== MATERIAL FOR THIS TASK

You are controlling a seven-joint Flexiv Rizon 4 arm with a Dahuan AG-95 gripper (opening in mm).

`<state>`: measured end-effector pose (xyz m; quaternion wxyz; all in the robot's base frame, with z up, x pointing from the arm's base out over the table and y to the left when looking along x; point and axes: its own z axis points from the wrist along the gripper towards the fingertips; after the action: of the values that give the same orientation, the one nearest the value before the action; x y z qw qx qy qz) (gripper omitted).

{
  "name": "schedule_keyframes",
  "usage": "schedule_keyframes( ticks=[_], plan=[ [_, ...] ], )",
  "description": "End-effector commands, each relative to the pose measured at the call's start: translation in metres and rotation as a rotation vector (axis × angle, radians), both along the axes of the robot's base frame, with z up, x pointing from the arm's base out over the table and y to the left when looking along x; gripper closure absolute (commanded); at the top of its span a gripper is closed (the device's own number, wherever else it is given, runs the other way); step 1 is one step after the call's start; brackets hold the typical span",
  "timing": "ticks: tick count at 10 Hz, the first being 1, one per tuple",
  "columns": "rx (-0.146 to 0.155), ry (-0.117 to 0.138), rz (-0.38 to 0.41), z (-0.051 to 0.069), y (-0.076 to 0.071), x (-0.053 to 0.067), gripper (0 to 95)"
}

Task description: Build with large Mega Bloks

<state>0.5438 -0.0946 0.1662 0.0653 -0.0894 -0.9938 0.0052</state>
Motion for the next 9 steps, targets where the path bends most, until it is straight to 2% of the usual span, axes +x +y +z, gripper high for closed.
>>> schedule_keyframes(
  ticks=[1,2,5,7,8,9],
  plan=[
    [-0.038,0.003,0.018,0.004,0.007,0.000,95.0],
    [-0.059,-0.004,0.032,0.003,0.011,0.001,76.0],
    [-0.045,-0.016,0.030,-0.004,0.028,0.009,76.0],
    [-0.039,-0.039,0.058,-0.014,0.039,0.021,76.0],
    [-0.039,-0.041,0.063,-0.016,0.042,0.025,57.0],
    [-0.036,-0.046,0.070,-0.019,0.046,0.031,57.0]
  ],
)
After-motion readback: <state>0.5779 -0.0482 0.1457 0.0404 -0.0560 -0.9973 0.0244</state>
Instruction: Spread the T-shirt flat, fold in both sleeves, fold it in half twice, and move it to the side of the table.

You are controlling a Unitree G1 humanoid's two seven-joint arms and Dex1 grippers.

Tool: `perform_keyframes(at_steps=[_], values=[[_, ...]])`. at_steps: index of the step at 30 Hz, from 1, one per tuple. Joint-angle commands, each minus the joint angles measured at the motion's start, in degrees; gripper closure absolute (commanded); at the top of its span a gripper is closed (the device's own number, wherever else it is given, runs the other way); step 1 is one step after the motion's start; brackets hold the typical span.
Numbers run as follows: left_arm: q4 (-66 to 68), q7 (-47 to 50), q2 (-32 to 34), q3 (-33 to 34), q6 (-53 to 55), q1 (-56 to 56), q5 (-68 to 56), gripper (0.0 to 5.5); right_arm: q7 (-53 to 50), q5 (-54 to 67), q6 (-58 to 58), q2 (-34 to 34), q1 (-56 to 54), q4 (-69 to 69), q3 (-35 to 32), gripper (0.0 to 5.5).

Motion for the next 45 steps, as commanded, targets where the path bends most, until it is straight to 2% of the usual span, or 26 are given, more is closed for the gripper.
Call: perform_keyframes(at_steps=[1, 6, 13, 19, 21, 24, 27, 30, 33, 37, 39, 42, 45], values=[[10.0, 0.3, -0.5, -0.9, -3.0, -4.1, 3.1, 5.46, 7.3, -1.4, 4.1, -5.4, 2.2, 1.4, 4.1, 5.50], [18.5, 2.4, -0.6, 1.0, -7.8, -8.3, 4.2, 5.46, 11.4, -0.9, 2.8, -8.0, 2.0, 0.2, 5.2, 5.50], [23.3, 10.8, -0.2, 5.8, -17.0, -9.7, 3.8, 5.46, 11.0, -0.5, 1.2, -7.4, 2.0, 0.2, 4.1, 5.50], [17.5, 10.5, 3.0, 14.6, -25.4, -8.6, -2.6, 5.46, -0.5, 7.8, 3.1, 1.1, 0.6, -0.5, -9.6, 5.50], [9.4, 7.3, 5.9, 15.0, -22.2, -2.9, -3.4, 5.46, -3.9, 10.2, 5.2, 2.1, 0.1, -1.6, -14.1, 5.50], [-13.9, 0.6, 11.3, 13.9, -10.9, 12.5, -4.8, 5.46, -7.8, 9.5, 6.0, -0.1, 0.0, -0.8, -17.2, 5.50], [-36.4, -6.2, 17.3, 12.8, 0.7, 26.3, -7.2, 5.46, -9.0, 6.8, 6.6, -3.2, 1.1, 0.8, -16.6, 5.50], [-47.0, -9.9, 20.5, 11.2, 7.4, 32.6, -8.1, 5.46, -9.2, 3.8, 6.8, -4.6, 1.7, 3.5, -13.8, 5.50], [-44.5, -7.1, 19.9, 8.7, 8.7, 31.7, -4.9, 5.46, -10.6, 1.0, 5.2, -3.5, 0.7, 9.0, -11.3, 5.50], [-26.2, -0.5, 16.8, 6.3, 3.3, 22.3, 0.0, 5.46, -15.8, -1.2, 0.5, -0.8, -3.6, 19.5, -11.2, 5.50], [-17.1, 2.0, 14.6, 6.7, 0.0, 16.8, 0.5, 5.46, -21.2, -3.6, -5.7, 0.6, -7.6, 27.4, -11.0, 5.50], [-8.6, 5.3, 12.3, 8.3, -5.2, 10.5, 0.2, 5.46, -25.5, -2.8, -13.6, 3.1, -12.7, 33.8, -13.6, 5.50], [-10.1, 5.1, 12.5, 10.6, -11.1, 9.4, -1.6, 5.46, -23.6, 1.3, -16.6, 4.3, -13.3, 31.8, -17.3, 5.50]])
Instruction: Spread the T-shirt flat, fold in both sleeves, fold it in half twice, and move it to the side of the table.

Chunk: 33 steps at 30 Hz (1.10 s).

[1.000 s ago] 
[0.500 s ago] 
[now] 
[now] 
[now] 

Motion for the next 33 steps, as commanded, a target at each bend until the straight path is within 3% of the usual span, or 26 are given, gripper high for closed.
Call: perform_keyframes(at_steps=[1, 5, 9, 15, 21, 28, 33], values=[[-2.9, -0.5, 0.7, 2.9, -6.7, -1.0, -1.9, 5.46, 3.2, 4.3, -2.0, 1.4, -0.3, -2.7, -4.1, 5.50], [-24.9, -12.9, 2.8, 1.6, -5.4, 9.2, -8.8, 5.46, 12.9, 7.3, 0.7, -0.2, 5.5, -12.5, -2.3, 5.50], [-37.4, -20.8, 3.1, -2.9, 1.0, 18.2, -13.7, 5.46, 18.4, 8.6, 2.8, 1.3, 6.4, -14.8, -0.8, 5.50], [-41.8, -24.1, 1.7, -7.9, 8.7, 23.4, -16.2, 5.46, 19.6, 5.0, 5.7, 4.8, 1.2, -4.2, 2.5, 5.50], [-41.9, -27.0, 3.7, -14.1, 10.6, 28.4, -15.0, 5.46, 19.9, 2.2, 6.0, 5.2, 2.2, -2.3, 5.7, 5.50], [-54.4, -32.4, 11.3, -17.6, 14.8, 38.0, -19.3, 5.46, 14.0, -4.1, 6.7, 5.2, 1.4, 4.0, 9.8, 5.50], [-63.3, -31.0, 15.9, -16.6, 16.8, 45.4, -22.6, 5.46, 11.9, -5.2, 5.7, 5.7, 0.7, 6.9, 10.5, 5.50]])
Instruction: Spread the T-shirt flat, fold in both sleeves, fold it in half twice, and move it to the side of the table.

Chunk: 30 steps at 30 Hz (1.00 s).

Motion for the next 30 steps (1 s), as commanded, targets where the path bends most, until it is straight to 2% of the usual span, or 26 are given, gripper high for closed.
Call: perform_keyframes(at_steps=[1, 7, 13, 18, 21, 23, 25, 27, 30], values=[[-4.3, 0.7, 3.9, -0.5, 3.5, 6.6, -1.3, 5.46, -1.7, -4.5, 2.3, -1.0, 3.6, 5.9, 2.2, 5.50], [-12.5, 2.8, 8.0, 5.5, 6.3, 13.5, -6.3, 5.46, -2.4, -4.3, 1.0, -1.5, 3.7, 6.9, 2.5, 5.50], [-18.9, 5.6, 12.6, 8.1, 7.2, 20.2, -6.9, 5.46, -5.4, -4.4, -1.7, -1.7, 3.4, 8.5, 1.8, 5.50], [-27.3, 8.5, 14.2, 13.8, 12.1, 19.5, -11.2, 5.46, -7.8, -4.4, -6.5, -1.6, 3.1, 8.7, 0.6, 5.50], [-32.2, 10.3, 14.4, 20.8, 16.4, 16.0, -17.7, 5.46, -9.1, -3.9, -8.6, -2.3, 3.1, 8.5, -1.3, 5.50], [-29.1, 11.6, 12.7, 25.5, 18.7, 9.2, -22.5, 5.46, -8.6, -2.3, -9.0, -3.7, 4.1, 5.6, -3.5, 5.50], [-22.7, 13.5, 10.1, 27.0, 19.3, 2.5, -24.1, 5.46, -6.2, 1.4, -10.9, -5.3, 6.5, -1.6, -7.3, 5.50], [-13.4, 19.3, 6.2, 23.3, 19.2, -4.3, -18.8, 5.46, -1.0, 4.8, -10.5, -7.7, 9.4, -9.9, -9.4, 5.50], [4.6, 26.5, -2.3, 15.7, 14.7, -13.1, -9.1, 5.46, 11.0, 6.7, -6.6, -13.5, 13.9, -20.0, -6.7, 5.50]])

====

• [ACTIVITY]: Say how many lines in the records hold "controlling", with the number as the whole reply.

• [TASK RESULT]: 2